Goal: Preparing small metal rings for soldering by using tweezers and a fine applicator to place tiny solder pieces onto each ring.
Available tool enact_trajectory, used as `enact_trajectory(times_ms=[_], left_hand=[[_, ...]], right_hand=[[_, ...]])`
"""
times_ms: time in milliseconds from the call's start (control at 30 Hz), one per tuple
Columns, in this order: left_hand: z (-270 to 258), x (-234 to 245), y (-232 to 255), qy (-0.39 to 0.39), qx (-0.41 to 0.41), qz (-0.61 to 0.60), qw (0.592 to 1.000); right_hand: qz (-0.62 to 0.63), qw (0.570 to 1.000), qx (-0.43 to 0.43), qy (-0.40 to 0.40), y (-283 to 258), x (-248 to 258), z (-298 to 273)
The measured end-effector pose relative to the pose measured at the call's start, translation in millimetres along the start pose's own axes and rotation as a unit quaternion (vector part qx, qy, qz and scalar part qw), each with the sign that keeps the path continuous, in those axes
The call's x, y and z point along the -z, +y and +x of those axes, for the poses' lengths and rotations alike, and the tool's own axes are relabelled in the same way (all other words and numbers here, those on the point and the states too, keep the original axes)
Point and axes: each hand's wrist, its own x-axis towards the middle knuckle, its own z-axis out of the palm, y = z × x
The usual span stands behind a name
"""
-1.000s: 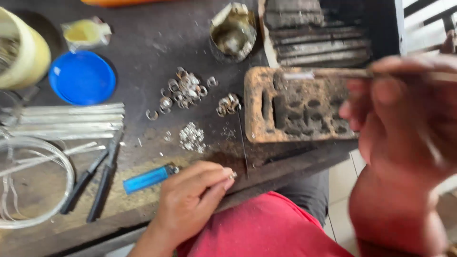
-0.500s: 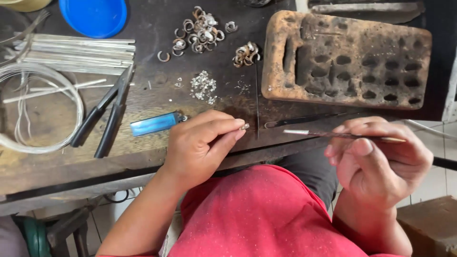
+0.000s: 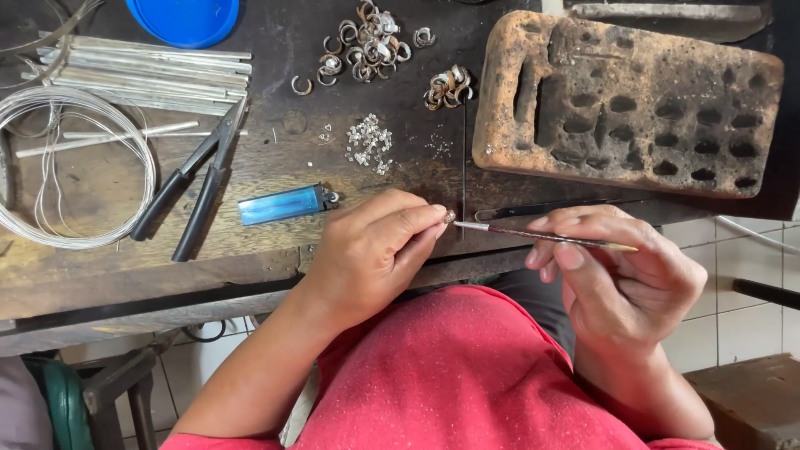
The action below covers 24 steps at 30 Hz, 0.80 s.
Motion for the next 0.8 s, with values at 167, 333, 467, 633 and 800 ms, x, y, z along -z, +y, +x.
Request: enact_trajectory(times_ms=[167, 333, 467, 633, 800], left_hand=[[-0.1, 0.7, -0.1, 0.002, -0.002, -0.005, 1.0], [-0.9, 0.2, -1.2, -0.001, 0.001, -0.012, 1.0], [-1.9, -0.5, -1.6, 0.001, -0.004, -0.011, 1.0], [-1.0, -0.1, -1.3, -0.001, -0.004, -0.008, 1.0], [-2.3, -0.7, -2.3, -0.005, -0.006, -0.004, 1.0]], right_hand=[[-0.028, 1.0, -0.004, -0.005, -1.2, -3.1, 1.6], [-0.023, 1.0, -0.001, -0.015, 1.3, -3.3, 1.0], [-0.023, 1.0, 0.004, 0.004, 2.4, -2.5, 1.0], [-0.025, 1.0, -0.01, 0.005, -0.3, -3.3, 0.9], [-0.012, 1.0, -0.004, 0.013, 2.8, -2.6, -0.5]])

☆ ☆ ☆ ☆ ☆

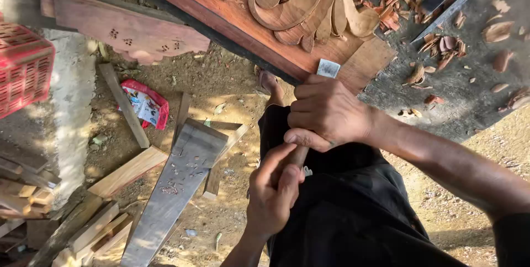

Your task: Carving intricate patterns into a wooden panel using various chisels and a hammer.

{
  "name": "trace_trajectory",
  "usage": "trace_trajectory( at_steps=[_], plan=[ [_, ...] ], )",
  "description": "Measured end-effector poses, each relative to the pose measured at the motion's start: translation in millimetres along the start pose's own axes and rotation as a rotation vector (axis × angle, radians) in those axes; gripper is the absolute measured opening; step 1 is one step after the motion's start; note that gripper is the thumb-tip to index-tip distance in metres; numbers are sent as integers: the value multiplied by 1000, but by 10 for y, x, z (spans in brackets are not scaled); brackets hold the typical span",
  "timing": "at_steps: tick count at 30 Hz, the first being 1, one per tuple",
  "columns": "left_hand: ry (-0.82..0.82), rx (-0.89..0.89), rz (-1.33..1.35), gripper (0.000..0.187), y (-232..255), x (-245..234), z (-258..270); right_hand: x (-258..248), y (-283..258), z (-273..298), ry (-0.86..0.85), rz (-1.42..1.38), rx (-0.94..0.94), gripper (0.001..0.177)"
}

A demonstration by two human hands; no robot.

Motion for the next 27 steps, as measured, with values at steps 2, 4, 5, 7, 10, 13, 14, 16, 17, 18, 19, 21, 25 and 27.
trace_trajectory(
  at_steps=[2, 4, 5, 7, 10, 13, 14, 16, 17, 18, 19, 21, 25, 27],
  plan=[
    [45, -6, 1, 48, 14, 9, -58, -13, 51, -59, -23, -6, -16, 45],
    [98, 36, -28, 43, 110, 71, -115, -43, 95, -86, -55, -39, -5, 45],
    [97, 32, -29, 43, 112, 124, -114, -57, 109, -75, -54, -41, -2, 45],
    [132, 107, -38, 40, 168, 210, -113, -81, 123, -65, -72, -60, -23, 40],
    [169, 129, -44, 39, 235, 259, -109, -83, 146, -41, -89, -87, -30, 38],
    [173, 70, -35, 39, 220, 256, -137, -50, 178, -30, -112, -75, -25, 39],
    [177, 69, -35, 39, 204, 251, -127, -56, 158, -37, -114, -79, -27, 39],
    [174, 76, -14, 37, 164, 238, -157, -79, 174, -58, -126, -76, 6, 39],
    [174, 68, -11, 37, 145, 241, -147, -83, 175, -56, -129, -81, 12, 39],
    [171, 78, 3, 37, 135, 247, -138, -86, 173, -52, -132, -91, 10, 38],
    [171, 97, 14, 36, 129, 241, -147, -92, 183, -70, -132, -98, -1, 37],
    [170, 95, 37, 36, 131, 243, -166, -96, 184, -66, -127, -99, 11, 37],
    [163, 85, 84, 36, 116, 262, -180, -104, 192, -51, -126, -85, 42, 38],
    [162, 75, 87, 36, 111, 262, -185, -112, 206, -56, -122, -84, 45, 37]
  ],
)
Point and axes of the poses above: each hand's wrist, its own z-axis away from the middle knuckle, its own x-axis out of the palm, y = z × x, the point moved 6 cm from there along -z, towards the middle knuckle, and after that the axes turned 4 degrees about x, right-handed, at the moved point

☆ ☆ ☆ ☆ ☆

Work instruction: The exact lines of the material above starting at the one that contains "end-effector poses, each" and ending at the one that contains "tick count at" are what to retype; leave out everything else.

Reply:
  "description": "Measured end-effector poses, each relative to the pose measured at the motion's start: translation in millimetres along the start pose's own axes and rotation as a rotation vector (axis × angle, radians) in those axes; gripper is the absolute measured opening; step 1 is one step after the motion's start; note that gripper is the thumb-tip to index-tip distance in metres; numbers are sent as integers: the value multiplied by 1000, but by 10 for y, x, z (spans in brackets are not scaled); brackets hold the typical span",
  "timing": "at_steps: tick count at 30 Hz, the first being 1, one per tuple",

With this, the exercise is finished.